Entering edit mode
11.4 years ago
Jordan
★
1.3k
Hi,
I have a bam file of size 62G. When I do the variant analysis by samtools, it gives a huge bcf file like 34G. It's quite unusual. It's not even a vcf file. It's a compressed vcf file.
I'm not sure if I'm doing it right. I used the following command:
samtools mpileup -uf ~/refs/human_g1k_v37.fasta normal.bam | bcftools view -bvcg - > normal.raw.bcf
When I looked at this bcf file, I found something rather strange.

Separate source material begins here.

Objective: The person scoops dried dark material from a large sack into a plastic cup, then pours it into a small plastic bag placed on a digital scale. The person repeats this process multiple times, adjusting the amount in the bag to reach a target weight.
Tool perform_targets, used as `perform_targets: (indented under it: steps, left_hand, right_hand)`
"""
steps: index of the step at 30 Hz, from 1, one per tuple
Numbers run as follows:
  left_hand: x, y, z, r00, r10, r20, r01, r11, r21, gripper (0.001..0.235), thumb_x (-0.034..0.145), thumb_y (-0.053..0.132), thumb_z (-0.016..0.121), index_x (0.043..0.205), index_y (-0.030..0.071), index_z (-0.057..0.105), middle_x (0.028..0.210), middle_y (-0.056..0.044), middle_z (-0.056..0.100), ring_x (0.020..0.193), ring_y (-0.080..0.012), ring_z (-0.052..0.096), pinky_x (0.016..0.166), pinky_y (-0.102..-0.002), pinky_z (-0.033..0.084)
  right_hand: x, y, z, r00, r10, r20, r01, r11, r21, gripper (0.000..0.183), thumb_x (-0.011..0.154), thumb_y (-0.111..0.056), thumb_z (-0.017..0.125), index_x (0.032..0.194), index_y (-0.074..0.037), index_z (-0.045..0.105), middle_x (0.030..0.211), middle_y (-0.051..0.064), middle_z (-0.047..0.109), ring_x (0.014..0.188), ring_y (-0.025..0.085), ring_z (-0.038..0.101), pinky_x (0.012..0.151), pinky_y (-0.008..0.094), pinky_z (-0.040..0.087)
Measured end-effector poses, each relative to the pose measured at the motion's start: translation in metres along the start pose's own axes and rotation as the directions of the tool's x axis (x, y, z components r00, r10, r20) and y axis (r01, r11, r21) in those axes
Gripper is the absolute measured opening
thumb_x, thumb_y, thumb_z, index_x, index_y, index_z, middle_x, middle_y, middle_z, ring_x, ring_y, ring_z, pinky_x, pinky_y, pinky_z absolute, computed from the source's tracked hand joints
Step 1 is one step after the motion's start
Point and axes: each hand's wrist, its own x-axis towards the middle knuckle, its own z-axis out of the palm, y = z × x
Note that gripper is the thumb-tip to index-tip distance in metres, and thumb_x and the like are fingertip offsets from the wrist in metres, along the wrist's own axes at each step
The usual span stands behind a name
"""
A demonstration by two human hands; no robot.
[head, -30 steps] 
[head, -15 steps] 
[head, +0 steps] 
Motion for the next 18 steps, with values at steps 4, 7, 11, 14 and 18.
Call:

#CHROM POS ID REF ALT QUAL FILTER INFO FORMAT Unknown
chr1 10114 . N T 5.45 . DP=38;VDB=2.588829e-01;AF1=1;AC1=2;DP4=0,0,11,15;MQ=0;FQ=-105 GT:PL:GQ 1/1:37,78,0:45
chr1 10115 . N A 4.76 . DP=26;VDB=5.001104e-03;AF1=1;AC1=2;DP4=0,0,8,17;MQ=0;FQ=-99 GT:PL:GQ 1/1:36,72,0:42
chr1 10116 . N A 9.51 . DP=26;VDB=1.725300e-02;AF1=1;AC1=2;DP4=0,0,7,17;MQ=0;FQ=-99 GT:PL:GQ 1/1:42,72,0:60
chr1 10117 . N C 8.64 . DP=25;VDB=8.678101e-02;AF1=1;AC1=2;DP4=0,0,6,16;MQ=0;FQ=-93 GT:PL:GQ 1/1:41,66,0:57
chr1 10118 . N C 9.51 . DP=25;VDB=1.464226e-01;AF1=1;AC1=2;DP4=0,0,6,17;MQ=0;FQ=-96 GT:PL:GQ 1/1:42,69,0:60
As you can see all the REF alleles are labeled as N. I'm not sure why it shows that. Can anyone help?
Actually I think I figured out why it's so large. It's recognizing N's as nucleotides in Reference file and hence producing each allele as a variant. So basically each and every position is being labeled as an variant. Hence, the huge file size. But I'm not sure why this is occuring though.